By a return granted by order of the House of Commons, twenty-first of March, 1848, of all monies borrowed from the trustees of Queen Anne’s Bounty, and not re-paid, I find that on the eleventh of October, 1830, St. Mary’s Paddington curacy, borrowed £1,820. That £1,243 13s. 4d., had been repaid, as principal, and £693 3s. 0d., as interest. This sum, and upwards, I presume, was spent on this acre of freehold ground. A comfortable looking residence, not six stories high, was built; and for many years used as “the parsonage-house.” It is no longer, however, the parsonage; having been sold with the land belonging to it, soon after St. Mary’s ceased to be the parish church. This bargain was secured, as I am informed, by the district surveyor for £3,525; I have also heard there was some difficulty about effecting this sale; and that it was at last managed through the agency of the church-commissioners, who out of the purchase-money paid upwards of £80 towards the expenses of the sale. The greater portion of the balance being applied, according to the benevolent wish of the present minister of the parish, in the purchase of two parsonage-houses; one for the new parish church, No. 13, Sussex-gardens, on the north side of St. James’s; the other for the old church—No. 1, St. Mary’s-terrace, the first of a row of eleven houses, built on a strip of the former parsonage pleasure-grounds.
Bayswater Chapel.
Down to 1818, Saint Mary’s was the only place of worship, in connection with the State-Religion, for the whole of the parish of Paddington.
So destitute of religious instruction and places of worship were the suburbs of London, and many other populous places at this time, that the State itself could no longer remain blind to the need. “A gracious recommendation” came from the throne to the Parliament, and the people; and the fifty-eighth Geo. III., cap. 45—“An Act for building and promoting the building of additional churches in populous parishes”—became a law on the thirtieth May, 1818. We are told by Mr. Faulkner, in his History of Kensington, that Mr. Edward Orme, of Bayswater, was the first private individual who built a chapel, after His Majesty had pointed out this want of church accommodation; Bayswater chapel, in St. Petersburg place, being built at his expense.
This chapel is, as Mr. Faulkner observes, a plain building; but “possesses some advantages over many modern built places of worship.”
The stained glass window of which Mr. Faulkner speaks, has been removed from this church; and the present pulpit would not, I imagine, be considered of the fourteenth century, to which period Mr. Faulkner attributed the one existing, when the History of Kensington was written.
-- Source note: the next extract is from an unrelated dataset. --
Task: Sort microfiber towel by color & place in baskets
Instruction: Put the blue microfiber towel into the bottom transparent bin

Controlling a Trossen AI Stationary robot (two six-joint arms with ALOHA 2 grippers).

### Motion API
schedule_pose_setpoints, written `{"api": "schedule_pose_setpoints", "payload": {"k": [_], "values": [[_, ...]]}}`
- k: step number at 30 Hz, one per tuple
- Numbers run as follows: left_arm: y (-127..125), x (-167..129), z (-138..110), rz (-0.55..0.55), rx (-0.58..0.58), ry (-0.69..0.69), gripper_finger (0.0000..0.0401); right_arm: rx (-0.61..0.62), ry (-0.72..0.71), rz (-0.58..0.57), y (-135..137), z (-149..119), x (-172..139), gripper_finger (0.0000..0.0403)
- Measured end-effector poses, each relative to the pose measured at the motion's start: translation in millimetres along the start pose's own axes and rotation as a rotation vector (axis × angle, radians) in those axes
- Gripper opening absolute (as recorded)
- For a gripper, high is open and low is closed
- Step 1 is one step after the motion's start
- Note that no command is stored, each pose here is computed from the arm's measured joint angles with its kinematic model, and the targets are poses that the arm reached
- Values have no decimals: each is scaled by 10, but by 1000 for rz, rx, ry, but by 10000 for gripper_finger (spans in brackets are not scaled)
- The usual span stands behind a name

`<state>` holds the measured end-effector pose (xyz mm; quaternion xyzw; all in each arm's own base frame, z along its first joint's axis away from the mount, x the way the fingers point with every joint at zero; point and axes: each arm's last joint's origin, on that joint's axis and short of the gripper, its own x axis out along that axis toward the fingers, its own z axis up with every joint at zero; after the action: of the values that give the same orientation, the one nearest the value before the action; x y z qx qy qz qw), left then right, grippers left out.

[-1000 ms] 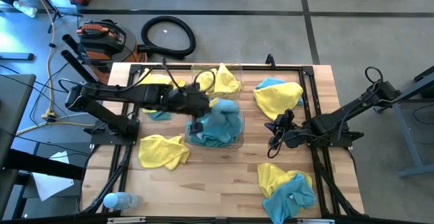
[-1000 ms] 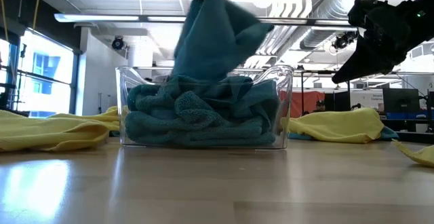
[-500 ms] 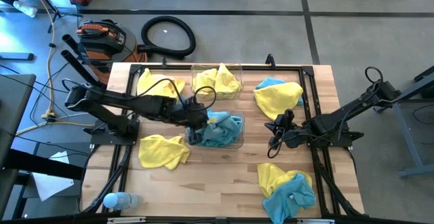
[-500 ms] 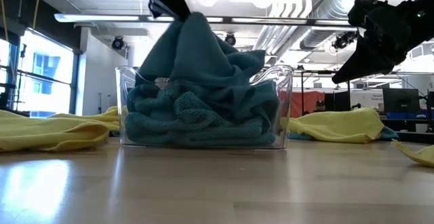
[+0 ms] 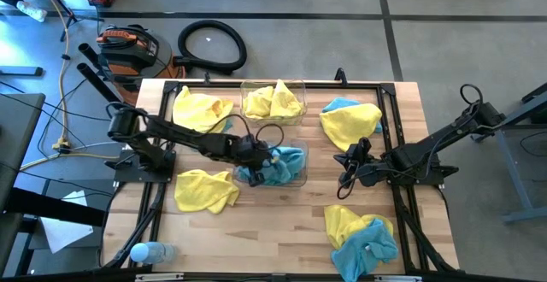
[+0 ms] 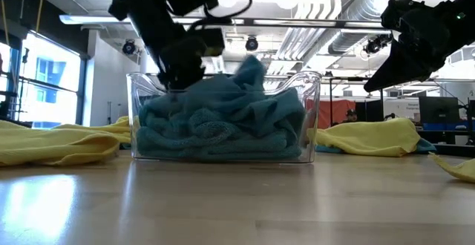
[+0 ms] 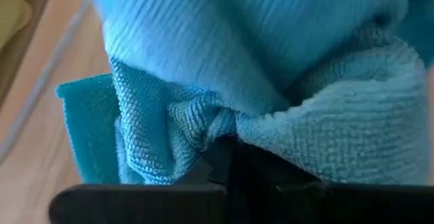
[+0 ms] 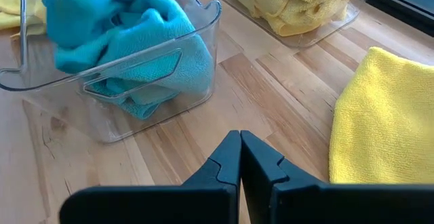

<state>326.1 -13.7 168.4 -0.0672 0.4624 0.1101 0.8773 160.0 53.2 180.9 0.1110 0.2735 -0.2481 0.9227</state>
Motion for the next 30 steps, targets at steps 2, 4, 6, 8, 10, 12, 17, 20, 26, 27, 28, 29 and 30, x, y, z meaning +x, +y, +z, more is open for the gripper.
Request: {"api": "schedule_pose_setpoints", "payload": {"k": [2, 4, 6, 8, 10, 12, 17, 20, 26, 27, 28, 29, 30], "values": [[-7, 54, -7, 0, 3, 2, 22, 0, 0, 0, 0, 0, 0, 0], [-11, 63, -1, 0, 11, 3, 35, -2, 2, -2, -2, -2, 0, 0], [-9, 42, 4, -2, 18, 1, 53, -1, 1, -2, -2, -2, 0, 0], [-4, -10, 17, -6, 18, -7, 72, -2, 1, -1, -1, -2, 0, 0], [5, -85, 29, -8, 16, -18, 91, 0, 2, -2, -2, -3, 0, 0], [18, -182, 55, -9, 20, -40, 106, 0, 1, -1, -2, -2, 0, 0], [73, -514, 137, -22, 36, -127, 121, 6, 2, -2, -3, -3, 0, 0], [108, -733, 181, -34, 23, -192, 122, 6, 2, -2, -3, -3, 0, 0], [145, -988, 251, -13, 18, -318, 122, 3, 4, -4, -5, -5, 0, 0], [145, -995, 258, -11, 21, -327, 122, 3, 4, -4, -4, -5, 0, 0], [142, -997, 274, -13, 22, -343, 122, 3, 4, -5, -5, -5, 0, 0], [135, -987, 294, -16, 20, -361, 122, 3, 4, -6, -6, -6, 0, 0], [126, -966, 313, -19, 18, -375, 122, 4, 3, -7, -6, -5, 0, 0]]}}
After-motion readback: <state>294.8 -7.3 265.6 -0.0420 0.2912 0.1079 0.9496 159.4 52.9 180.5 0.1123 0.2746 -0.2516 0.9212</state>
This chapel, which is “capable of holding twelve hundred persons, was opened on the fifteenth of November, 1818, by the Rev. Dr. Busfield,” the first appointed minister. And from that day to the present, it has not cost the parish of Paddington one shilling for its support: a fact so impressive, that no comment or commendation is required. Badly enough must those who wished to see a state-religion preserved, have thought this chapel needed; for, from the returns made in compliance with directions given to the commissioners appointed by the above-named Act, we find that, at this time, in the parishes of Kensington and Paddington, “there are no less than twelve thousand persons more, than could be accommodated in the several places of worship.”
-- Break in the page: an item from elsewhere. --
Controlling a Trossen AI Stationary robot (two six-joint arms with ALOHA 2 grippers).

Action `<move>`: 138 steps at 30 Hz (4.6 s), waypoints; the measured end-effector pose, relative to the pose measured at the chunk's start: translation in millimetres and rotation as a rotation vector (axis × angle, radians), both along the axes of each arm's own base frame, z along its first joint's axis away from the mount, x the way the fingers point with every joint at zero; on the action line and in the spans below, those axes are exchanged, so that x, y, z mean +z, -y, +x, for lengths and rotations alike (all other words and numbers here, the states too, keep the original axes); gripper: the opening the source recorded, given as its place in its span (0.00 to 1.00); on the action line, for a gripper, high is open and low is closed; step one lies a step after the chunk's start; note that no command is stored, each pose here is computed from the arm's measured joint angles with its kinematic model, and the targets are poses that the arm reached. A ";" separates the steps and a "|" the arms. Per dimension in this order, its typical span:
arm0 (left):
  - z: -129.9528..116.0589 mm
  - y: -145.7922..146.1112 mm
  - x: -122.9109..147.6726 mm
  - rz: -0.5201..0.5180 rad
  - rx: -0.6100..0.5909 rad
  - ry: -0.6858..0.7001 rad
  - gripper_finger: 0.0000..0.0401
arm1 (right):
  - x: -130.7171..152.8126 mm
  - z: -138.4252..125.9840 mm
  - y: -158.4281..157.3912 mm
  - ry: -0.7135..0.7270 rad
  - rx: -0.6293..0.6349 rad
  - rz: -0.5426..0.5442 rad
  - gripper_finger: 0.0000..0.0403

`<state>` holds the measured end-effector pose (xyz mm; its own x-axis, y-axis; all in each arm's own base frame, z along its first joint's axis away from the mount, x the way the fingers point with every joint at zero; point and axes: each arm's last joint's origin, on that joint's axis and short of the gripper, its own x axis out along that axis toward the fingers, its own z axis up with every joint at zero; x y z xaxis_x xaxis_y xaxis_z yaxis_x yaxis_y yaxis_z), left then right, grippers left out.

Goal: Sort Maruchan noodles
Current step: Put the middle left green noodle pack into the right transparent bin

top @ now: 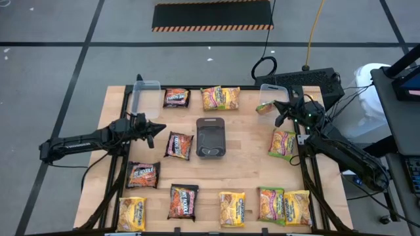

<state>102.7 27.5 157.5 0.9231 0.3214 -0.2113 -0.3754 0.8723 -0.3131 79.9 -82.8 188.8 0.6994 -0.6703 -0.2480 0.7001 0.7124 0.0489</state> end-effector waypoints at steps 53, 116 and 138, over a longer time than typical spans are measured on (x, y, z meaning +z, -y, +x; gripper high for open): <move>0.0 0.0 0.0 -0.001 0.000 0.000 0.01 | -5.5 5.7 22.8 -0.107 -0.379 -0.056 0.00; 0.0 0.0 0.0 -0.004 0.001 0.001 0.01 | -22.1 10.1 -18.7 -0.105 0.014 0.245 0.00; 0.0 0.0 0.0 -0.006 0.001 0.002 0.01 | -14.1 15.5 -23.1 -0.050 0.148 0.252 0.00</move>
Connaught Chapel—now St. John’s.
For a single proprietor of the soil to have built one chapel which would hold a tenth part of this unaccommodated population, was something; but this could not satisfy the conscience of the good curate of Paddington, who saw the population of his parish every day increasing.
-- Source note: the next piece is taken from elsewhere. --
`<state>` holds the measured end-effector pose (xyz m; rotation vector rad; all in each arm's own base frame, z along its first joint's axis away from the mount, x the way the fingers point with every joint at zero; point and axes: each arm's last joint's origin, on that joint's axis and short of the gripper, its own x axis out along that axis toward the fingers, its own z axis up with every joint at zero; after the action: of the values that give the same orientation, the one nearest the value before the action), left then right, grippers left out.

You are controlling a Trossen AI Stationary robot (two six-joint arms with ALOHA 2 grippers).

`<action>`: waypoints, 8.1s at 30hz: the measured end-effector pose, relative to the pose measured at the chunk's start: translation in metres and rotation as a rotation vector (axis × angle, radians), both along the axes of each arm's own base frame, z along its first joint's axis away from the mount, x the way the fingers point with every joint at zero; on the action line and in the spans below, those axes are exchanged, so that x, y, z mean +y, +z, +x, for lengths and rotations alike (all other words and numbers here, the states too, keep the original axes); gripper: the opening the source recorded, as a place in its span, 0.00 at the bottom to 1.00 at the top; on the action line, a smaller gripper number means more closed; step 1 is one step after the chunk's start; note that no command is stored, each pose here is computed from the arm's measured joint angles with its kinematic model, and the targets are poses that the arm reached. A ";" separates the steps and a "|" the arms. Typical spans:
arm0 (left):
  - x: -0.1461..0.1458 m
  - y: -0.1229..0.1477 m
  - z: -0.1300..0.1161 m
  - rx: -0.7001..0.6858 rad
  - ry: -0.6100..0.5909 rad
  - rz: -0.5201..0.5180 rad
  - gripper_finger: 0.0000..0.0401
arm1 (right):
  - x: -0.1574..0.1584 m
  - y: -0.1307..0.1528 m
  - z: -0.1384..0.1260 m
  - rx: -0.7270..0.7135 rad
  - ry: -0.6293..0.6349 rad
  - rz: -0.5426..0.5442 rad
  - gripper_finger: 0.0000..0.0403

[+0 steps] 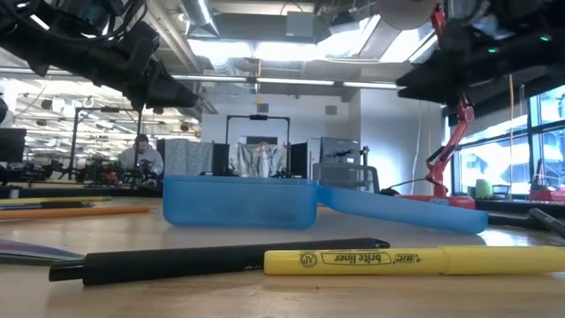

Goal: Pick & place school supplies into a supply box
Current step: Put the pink pencil into the blue supply box

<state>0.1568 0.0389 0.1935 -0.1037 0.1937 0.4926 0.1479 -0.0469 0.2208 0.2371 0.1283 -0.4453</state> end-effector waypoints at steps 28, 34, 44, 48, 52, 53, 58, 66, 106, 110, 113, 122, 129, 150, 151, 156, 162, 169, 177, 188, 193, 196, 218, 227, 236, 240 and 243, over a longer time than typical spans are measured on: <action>0.000 -0.007 -0.002 0.073 0.000 -0.014 0.30 | -0.098 -0.058 0.202 0.760 -0.228 0.187 0.41; -0.001 -0.011 -0.003 0.108 0.004 -0.033 0.29 | -0.117 -0.073 0.215 0.811 -0.234 0.203 0.41; -0.001 -0.014 -0.004 0.139 0.004 -0.045 0.30 | -0.130 -0.079 0.214 0.814 -0.234 0.274 0.41; -0.001 -0.015 -0.005 0.157 0.004 -0.048 0.30 | -0.133 -0.081 0.211 0.828 -0.234 0.283 0.41; -0.001 -0.015 -0.005 0.158 0.003 -0.049 0.30 | -0.135 -0.086 0.210 0.825 -0.191 0.312 0.41; -0.001 -0.015 -0.005 0.158 0.003 -0.049 0.30 | -0.136 -0.086 0.211 0.822 -0.186 0.315 0.41; -0.001 -0.015 -0.005 0.158 0.002 -0.049 0.29 | -0.135 -0.090 0.212 0.838 -0.154 0.296 0.41; -0.001 -0.016 -0.005 0.159 0.002 -0.049 0.30 | -0.142 -0.107 0.213 0.851 -0.088 0.335 0.41; -0.001 -0.016 -0.005 0.166 0.003 -0.050 0.30 | -0.107 -0.081 0.220 0.892 0.086 0.198 0.01; -0.001 -0.016 -0.005 0.166 0.003 -0.050 0.30 | -0.102 -0.078 0.222 0.886 0.102 0.172 0.02; -0.001 -0.016 -0.005 0.166 0.003 -0.051 0.29 | -0.102 -0.078 0.222 0.903 0.087 0.146 0.03; -0.001 -0.017 -0.005 0.170 0.003 -0.051 0.29 | -0.106 -0.068 0.194 1.236 -0.126 -0.025 0.04; -0.001 -0.017 -0.005 0.170 0.003 -0.051 0.30 | -0.120 -0.071 0.171 1.301 -0.271 0.151 0.07; -0.001 -0.017 -0.005 0.170 0.003 -0.051 0.29 | -0.112 -0.073 0.155 1.446 -0.154 0.309 0.34; -0.001 -0.017 -0.005 0.170 0.003 -0.051 0.29 | -0.113 -0.073 0.155 1.448 -0.146 0.302 0.36; -0.001 -0.017 -0.005 0.170 0.003 -0.051 0.30 | -0.112 -0.074 0.156 1.450 -0.105 0.298 0.44; -0.001 -0.017 -0.005 0.170 0.003 -0.052 0.30 | -0.112 -0.075 0.156 1.405 -0.062 0.374 0.44; -0.001 -0.017 -0.005 0.169 0.003 -0.053 0.30 | -0.131 -0.075 0.149 1.362 -0.075 0.409 0.40; -0.001 -0.017 -0.005 0.165 0.006 -0.061 0.29 | -0.146 -0.076 0.142 1.303 -0.048 0.474 0.37; -0.001 -0.017 -0.005 0.166 0.005 -0.060 0.30 | -0.142 -0.100 0.127 1.229 -0.037 0.543 0.35; -0.001 -0.017 -0.005 0.166 0.005 -0.060 0.30 | -0.141 -0.100 0.128 1.201 0.002 0.582 0.23; -0.001 -0.017 -0.005 0.165 0.005 -0.061 0.30 | -0.140 -0.100 0.129 1.187 0.021 0.597 0.14; -0.001 -0.017 -0.005 0.166 0.005 -0.060 0.30 | -0.117 -0.065 0.134 1.139 0.036 0.486 0.05; -0.001 -0.017 -0.005 0.166 0.005 -0.060 0.29 | -0.099 -0.063 0.144 1.149 0.076 0.443 0.05; -0.001 -0.017 -0.005 0.167 0.005 -0.059 0.29 | -0.065 -0.055 0.167 1.114 0.255 0.345 0.06; -0.001 -0.017 -0.005 0.167 0.005 -0.059 0.30 | -0.044 -0.040 0.186 1.091 0.365 0.210 0.06; -0.001 -0.017 -0.005 0.166 0.005 -0.058 0.30 | -0.026 -0.024 0.200 1.080 0.511 0.011 0.06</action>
<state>0.1517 0.0378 0.1769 -0.1204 0.3709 0.5007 0.3481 -0.0727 0.1966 -0.0538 1.2207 -0.0190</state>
From 1811, to 1821, the average rate of increase was two hundred souls, per annum; from 1821, to 1831, eight hundred; and although, early in March, 1826, Dr. Crane applied to the Church Commissioners for assistance, it was not till July, 1839, that the plan for Connaught Chapel was finally approved by them. There was no bishop, no lessees, who could see their curate’s distress, and who would come forward with the remedy. The want of the necessary funds to carry out the design; and the death of Mr. Cockerill, the bishop’s surveyor, and the architect originally employed; seem to have been the other chief causes of the delay. For immediately after the first application to the commissioners, we find that they “think a chapel capable of holding fifteen hundred persons, with seven hundred free sittings should be built;” and they offer, from the funds entrusted to them by Parliament, £5,500 to accomplish this object. Communication and correspondence take place respecting this offer; and, within a week, the proposed grant is increased to £6,000, with the assurance that one third of the number the chapel will hold will suffice for the number of free sittings.